(Data records)
....................
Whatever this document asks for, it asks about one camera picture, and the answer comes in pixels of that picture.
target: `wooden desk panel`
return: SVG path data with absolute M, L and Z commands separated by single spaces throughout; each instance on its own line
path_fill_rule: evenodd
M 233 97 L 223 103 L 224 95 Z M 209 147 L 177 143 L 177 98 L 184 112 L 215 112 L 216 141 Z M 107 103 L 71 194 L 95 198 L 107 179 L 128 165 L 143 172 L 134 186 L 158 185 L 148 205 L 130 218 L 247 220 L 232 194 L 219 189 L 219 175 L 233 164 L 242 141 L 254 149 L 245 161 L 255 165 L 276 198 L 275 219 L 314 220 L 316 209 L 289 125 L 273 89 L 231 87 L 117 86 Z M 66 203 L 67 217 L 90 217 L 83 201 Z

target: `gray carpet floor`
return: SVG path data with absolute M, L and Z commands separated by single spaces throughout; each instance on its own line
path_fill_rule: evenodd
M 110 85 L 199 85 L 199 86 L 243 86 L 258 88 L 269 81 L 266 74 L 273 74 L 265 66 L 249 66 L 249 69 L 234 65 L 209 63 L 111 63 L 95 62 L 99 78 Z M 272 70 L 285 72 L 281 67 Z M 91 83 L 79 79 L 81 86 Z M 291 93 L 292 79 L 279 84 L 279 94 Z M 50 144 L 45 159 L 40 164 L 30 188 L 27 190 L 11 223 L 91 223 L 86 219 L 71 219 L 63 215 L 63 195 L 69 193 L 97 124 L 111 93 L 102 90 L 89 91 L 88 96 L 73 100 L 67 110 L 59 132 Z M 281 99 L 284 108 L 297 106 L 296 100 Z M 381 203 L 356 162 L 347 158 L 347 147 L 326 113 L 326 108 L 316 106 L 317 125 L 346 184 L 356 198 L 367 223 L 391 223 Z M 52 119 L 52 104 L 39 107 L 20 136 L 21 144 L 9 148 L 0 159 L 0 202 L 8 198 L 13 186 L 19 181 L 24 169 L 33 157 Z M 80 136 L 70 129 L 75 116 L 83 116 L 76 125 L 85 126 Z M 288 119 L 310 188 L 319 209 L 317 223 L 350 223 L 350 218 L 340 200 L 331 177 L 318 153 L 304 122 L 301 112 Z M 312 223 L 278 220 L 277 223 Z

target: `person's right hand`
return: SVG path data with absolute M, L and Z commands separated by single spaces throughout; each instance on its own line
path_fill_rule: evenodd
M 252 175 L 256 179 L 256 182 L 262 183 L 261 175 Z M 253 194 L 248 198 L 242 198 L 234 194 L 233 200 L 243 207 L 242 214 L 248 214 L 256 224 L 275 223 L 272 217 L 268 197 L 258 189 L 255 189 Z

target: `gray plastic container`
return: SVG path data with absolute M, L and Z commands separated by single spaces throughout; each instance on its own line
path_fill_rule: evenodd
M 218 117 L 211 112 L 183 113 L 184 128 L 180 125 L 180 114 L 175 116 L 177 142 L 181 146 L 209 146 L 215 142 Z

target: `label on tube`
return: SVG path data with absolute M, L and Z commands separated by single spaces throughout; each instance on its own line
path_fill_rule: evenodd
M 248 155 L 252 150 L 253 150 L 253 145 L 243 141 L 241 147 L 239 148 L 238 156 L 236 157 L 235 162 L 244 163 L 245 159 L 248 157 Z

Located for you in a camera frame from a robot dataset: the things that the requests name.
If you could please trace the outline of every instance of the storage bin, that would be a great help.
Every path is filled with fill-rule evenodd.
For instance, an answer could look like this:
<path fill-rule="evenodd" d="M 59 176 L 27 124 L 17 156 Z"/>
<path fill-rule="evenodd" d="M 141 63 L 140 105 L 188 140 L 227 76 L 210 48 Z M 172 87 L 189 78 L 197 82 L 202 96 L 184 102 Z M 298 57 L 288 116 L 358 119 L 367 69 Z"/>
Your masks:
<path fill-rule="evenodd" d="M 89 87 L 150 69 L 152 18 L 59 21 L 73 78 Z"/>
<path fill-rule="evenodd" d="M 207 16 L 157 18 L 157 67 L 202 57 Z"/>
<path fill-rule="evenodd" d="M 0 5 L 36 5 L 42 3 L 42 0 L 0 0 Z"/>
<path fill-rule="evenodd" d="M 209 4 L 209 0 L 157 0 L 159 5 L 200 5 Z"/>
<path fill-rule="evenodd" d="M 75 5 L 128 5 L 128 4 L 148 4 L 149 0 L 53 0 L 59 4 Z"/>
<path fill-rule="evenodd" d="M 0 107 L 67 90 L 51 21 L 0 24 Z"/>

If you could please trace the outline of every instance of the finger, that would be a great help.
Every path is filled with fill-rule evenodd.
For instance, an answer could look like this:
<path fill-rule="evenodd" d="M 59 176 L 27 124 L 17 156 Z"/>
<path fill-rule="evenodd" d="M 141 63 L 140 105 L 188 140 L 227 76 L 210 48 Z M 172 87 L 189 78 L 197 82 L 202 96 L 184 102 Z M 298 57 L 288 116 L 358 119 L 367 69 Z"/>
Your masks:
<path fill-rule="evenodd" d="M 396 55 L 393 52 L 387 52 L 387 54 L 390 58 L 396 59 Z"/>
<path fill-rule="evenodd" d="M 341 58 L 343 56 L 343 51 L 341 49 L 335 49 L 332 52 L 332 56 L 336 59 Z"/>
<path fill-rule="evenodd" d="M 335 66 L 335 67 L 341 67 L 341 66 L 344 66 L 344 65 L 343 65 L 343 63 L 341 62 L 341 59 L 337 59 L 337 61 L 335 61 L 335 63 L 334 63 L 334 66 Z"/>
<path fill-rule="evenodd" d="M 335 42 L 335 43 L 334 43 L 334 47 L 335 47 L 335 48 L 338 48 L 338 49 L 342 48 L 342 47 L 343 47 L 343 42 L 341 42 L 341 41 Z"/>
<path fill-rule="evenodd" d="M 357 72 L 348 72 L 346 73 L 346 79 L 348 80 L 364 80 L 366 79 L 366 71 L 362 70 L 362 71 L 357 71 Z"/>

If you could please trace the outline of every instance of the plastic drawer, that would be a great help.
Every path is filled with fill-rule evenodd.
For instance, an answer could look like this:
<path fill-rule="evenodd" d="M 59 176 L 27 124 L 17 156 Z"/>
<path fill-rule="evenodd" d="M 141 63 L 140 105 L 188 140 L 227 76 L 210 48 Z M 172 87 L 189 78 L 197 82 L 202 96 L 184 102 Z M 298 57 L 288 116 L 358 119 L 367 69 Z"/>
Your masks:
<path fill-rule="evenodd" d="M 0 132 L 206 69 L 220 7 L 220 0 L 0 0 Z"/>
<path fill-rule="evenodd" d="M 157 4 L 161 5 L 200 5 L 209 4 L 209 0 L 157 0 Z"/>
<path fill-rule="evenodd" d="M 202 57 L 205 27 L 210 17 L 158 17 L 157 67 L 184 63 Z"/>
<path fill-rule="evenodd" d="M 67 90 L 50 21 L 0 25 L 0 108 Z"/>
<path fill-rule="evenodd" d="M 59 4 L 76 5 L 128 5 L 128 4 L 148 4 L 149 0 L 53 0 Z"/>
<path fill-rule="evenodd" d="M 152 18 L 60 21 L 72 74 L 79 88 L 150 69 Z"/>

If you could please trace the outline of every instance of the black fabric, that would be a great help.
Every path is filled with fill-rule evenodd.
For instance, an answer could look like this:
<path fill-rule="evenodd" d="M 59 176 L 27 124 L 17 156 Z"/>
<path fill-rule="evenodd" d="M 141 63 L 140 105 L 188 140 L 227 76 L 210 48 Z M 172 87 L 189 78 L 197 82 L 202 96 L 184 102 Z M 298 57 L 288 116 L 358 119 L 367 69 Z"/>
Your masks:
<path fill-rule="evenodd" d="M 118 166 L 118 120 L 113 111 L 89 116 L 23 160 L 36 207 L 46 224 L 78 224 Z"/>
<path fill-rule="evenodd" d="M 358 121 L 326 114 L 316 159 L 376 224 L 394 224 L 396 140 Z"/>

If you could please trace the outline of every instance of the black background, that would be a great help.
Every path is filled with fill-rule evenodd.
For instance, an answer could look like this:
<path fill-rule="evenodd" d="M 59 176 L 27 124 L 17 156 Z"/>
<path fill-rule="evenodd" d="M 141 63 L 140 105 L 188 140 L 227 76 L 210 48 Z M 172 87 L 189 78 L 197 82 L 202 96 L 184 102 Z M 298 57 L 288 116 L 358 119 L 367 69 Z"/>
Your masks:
....................
**ASSIGNMENT:**
State how many lines of the records above hold the word "outline", adding nothing beyond the number.

**SOLUTION BELOW:**
5